• Task requirements
Return each line of the listing in which the word "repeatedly" appears.
======
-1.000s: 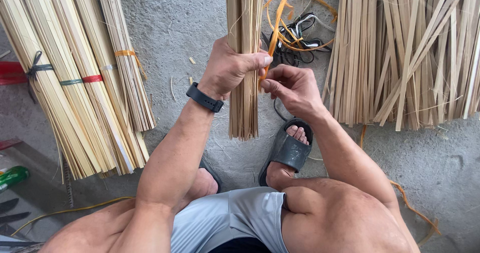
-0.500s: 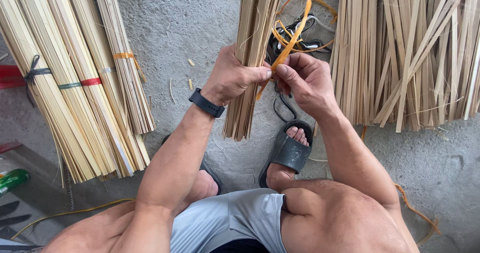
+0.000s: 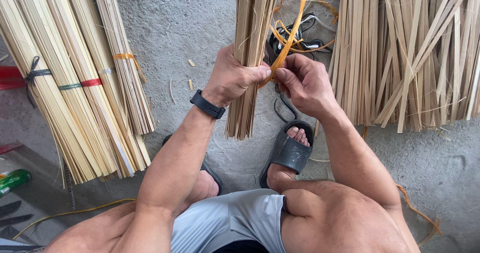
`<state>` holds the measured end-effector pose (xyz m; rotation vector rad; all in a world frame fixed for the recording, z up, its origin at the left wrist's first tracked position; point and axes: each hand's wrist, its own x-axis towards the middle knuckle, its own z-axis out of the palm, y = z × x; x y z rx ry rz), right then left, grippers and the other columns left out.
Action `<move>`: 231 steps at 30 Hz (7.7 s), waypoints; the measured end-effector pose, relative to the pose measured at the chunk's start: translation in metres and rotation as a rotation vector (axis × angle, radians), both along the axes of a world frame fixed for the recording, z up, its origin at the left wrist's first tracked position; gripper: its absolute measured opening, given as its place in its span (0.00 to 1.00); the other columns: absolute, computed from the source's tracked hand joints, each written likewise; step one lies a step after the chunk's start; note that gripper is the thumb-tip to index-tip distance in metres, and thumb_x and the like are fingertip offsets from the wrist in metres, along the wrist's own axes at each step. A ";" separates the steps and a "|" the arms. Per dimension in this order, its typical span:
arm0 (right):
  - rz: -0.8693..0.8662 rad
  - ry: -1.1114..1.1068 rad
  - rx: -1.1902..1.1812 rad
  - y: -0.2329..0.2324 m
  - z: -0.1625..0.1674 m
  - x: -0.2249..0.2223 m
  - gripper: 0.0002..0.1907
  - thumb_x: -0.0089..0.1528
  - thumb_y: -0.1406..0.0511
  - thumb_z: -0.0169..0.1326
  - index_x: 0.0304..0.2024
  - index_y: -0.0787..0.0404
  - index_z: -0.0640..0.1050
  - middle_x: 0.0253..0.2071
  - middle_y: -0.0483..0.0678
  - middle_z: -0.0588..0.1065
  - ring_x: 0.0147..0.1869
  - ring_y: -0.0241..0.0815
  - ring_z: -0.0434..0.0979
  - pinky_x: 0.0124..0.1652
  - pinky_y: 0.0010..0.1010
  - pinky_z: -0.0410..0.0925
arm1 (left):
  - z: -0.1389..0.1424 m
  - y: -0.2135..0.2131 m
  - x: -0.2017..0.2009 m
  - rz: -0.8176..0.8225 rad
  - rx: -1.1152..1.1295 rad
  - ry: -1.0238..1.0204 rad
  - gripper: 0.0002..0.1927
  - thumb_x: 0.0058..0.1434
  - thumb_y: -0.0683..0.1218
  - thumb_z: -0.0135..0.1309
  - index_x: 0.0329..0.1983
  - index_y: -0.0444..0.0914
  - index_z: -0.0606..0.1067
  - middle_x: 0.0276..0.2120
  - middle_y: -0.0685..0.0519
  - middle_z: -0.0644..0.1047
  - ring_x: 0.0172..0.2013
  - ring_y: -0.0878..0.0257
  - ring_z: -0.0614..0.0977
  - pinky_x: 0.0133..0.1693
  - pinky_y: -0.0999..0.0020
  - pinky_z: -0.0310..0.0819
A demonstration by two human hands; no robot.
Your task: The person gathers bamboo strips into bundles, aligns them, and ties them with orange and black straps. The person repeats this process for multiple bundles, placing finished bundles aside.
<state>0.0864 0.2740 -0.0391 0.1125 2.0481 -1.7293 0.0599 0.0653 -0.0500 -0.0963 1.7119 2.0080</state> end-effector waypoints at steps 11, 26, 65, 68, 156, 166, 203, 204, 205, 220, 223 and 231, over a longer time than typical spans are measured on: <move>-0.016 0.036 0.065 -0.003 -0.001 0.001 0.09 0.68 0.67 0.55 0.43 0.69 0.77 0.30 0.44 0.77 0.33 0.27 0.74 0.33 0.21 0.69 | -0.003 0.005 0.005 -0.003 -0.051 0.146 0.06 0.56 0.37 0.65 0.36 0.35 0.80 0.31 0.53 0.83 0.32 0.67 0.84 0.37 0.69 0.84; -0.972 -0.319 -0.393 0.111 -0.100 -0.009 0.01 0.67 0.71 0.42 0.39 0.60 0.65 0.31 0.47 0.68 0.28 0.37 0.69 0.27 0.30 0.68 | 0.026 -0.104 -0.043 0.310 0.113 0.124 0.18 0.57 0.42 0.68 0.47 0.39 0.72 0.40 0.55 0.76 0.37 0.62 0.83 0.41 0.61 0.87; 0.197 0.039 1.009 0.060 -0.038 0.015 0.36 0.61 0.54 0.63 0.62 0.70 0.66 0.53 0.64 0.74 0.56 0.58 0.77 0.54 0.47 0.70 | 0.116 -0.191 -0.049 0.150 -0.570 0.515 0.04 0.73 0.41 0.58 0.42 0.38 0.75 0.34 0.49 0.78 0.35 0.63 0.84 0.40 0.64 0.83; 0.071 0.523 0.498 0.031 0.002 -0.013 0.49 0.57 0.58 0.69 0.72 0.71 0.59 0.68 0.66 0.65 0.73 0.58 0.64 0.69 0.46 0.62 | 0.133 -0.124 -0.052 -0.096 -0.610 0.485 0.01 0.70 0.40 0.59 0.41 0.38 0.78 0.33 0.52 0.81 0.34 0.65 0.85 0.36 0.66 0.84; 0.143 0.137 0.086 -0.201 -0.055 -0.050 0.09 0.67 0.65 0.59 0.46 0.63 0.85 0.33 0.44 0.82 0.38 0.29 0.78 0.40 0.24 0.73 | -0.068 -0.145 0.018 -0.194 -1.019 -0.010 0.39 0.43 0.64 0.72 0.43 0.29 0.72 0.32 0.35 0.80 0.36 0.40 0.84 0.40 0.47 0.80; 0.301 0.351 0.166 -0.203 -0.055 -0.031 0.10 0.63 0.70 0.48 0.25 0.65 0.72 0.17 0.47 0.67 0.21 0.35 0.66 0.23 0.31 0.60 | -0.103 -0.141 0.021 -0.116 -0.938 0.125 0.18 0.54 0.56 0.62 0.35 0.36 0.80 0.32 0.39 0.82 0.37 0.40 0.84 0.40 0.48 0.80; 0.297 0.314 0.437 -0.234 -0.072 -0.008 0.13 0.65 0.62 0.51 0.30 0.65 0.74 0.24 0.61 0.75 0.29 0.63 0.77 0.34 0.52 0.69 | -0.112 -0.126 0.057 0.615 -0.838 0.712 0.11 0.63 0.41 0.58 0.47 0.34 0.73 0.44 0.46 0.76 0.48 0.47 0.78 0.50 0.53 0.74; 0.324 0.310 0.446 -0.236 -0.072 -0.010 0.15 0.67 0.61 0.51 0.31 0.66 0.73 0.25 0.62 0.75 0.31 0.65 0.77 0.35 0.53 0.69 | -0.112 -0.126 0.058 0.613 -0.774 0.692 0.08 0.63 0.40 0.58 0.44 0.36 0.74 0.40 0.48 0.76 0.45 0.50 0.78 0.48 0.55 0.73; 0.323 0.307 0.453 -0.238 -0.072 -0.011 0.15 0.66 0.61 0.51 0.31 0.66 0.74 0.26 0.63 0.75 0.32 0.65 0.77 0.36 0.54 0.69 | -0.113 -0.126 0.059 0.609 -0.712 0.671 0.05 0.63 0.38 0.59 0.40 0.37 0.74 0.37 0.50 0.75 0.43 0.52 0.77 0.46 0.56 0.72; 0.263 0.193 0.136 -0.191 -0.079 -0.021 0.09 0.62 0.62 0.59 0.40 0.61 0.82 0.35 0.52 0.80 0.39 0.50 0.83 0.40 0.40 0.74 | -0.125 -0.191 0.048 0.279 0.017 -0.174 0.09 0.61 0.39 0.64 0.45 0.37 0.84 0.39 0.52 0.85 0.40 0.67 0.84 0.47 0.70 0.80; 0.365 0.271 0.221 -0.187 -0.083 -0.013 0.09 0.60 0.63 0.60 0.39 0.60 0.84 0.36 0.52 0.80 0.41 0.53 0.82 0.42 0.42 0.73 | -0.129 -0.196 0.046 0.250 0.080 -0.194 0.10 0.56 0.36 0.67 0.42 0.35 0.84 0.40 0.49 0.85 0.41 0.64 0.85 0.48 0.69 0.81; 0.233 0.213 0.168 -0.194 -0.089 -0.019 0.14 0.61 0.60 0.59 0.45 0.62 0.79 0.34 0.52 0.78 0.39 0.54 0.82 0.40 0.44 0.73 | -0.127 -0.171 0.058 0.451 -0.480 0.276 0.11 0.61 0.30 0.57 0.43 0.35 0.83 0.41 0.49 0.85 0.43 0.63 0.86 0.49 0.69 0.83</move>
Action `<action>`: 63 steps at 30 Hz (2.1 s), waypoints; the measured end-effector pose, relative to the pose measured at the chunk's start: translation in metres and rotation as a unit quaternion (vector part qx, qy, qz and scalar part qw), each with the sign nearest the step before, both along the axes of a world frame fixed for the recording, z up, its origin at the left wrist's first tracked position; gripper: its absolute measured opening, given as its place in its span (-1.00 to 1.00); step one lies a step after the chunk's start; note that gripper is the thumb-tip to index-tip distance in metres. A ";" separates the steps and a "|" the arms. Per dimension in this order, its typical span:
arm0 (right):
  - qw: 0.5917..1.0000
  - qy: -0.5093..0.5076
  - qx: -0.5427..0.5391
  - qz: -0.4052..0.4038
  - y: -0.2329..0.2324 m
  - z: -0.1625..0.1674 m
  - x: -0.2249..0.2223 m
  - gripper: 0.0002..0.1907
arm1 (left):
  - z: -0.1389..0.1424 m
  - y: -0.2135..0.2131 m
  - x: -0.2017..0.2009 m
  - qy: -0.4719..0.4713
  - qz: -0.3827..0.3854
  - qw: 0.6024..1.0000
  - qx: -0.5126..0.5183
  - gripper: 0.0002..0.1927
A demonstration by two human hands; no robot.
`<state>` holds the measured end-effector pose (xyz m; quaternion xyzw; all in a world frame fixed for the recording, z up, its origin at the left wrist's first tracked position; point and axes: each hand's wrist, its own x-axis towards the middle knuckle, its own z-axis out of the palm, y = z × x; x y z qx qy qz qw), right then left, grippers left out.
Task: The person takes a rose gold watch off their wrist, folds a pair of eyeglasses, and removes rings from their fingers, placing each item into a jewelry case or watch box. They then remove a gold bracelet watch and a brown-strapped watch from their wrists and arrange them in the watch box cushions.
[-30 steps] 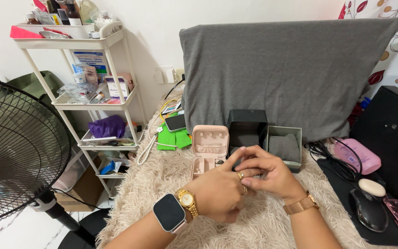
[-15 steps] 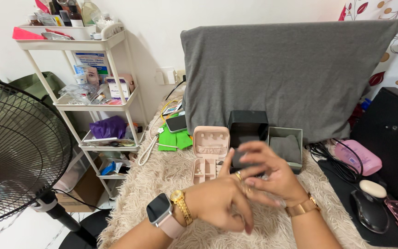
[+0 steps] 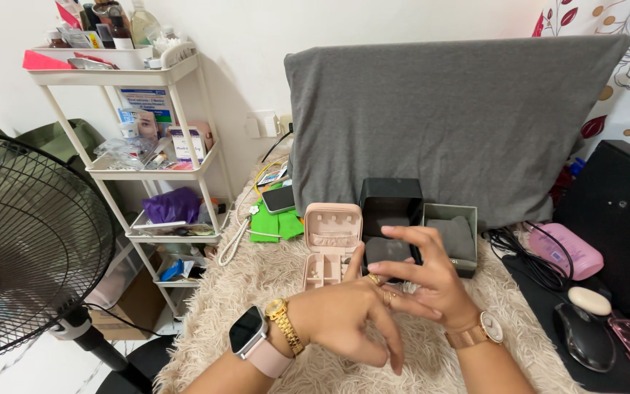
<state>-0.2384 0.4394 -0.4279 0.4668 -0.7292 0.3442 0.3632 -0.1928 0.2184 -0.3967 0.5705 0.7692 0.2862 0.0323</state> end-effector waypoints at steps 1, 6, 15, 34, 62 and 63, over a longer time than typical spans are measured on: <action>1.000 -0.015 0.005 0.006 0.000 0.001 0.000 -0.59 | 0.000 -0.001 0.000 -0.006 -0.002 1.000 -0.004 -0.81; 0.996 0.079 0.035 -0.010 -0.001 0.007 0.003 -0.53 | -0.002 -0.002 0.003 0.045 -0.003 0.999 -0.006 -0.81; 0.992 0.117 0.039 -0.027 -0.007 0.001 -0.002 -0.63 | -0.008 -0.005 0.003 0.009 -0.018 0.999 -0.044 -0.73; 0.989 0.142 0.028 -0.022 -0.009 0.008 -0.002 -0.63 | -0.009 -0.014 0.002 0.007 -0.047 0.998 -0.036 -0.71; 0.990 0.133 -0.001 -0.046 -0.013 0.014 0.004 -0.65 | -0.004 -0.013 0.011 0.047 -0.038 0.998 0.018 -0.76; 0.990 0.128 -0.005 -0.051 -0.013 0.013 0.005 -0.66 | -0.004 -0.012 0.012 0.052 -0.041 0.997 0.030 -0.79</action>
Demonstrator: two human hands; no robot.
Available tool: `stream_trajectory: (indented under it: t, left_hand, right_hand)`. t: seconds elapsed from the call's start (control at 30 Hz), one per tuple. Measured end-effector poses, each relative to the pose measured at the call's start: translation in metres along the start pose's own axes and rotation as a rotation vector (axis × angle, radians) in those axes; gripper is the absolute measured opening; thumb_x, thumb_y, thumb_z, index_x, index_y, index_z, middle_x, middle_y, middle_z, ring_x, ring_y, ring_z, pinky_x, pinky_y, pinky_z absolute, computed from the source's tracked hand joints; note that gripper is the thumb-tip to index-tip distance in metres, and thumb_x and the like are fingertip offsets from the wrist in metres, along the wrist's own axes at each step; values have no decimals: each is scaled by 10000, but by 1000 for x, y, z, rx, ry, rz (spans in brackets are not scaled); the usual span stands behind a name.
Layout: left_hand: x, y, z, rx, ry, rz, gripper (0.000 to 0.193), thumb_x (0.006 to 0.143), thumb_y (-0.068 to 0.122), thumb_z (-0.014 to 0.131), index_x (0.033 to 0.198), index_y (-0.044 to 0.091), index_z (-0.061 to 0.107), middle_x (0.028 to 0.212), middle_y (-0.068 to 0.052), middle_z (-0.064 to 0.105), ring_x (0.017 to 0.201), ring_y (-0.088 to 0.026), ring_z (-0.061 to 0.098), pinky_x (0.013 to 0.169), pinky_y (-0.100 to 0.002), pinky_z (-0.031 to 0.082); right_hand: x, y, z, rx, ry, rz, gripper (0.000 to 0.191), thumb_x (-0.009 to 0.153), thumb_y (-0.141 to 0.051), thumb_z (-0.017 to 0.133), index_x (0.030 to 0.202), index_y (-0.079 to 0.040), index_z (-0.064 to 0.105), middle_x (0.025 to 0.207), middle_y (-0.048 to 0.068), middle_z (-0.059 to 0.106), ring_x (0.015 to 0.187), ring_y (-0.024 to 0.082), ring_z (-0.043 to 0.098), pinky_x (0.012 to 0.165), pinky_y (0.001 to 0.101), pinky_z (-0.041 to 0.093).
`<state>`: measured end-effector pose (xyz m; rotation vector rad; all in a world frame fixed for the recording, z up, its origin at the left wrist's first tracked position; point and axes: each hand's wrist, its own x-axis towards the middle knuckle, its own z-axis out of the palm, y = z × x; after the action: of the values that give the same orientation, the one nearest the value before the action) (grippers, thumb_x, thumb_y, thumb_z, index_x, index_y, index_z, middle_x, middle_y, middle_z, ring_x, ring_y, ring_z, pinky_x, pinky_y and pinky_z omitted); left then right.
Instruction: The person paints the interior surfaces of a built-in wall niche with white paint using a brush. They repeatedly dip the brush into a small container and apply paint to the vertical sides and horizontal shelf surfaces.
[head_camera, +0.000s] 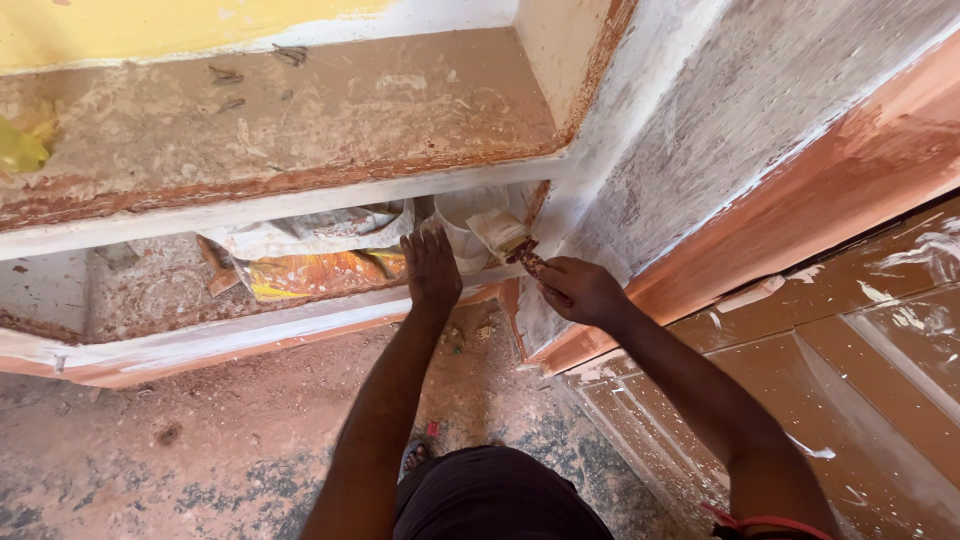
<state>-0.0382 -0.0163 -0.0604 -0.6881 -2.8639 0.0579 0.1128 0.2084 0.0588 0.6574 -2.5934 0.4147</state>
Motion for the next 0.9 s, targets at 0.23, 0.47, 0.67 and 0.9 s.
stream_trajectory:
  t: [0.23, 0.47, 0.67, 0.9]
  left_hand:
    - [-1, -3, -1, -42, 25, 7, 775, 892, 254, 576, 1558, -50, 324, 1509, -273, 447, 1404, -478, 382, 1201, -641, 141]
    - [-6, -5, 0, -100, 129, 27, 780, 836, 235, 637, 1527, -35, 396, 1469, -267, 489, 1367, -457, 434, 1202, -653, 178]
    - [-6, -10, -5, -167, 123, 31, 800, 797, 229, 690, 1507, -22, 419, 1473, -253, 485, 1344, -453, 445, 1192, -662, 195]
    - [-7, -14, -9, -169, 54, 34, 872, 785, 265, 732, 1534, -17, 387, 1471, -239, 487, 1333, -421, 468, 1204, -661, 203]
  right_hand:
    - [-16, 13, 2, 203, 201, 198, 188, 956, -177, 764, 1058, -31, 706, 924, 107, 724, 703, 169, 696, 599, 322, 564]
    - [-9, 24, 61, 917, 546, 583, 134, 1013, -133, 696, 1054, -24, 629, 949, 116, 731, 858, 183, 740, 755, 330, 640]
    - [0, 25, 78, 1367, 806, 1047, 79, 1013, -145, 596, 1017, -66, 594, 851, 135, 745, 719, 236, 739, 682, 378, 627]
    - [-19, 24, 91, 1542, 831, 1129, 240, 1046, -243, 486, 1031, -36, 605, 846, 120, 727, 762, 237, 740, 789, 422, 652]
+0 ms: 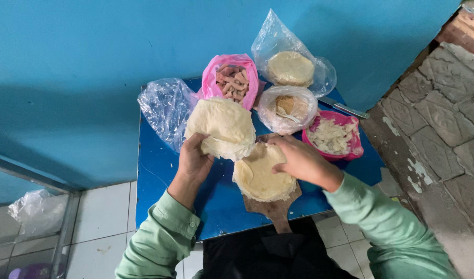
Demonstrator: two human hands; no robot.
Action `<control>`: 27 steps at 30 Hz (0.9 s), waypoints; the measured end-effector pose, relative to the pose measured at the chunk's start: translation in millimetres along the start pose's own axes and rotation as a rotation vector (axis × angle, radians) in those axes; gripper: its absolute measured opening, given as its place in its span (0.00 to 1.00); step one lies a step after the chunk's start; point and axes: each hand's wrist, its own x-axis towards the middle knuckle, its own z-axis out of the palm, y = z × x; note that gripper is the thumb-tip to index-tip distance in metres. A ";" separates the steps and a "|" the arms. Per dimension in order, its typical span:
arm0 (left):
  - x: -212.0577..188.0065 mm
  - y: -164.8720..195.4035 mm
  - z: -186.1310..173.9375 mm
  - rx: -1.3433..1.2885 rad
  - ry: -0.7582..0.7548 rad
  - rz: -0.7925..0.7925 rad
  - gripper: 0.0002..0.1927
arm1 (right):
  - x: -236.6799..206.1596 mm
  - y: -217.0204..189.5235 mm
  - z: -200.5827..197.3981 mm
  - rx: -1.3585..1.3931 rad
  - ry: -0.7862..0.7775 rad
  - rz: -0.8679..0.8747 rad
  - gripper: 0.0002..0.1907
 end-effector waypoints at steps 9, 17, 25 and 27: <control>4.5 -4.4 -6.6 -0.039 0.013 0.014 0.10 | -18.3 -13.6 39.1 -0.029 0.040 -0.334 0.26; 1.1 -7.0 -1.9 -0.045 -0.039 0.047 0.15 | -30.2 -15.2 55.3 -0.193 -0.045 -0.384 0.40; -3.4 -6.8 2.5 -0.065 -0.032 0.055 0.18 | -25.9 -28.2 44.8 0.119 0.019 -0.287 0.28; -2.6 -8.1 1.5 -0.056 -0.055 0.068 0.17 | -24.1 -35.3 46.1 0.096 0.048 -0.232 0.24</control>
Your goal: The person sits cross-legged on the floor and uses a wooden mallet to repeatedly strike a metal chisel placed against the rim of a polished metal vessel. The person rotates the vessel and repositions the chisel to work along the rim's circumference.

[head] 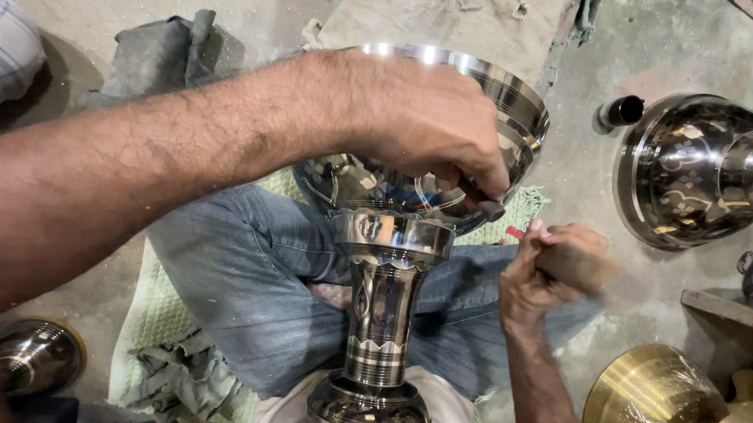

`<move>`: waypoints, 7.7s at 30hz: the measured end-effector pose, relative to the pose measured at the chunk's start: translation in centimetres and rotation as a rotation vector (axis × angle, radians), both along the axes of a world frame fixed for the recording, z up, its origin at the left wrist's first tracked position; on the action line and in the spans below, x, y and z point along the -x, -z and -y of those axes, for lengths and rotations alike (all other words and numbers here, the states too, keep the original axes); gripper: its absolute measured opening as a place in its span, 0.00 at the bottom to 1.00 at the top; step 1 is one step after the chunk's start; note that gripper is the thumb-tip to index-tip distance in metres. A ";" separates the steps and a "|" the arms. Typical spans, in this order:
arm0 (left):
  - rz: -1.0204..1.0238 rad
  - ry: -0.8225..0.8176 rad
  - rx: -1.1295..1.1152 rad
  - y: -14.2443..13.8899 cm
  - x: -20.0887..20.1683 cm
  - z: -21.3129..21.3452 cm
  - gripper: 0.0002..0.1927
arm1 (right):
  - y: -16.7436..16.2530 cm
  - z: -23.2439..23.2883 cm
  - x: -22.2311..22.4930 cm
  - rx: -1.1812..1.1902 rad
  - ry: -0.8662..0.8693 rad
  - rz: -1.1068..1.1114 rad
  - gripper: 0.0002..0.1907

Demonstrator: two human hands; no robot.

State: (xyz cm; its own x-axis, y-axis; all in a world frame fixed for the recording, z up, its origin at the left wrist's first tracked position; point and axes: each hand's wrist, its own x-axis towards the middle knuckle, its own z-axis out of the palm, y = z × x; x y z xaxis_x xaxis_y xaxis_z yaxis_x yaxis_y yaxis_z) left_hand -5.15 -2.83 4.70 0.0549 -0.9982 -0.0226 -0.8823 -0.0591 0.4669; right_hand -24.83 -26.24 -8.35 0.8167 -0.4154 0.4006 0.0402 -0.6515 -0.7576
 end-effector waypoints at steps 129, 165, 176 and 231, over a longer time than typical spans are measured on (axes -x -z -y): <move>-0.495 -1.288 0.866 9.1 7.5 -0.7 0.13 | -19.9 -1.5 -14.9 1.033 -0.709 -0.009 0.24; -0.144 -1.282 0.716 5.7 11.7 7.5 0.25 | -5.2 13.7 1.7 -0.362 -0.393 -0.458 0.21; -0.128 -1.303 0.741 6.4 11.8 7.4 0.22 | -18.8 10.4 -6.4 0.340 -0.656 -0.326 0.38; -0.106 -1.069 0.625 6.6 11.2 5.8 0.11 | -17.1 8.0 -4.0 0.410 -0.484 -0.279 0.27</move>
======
• Response
Instruction: The person paints the interior surfaces of a built-in wall niche with white paint using a brush. They repeatedly dip the brush into a small container and apply paint to the vertical sides and horizontal shelf surfaces.
Your goal: The person sits cross-legged on the floor and uses a wooden mallet to repeatedly strike a metal chisel placed against the rim of a polished metal vessel. The person rotates the vessel and repositions the chisel to work along the rim's circumference.

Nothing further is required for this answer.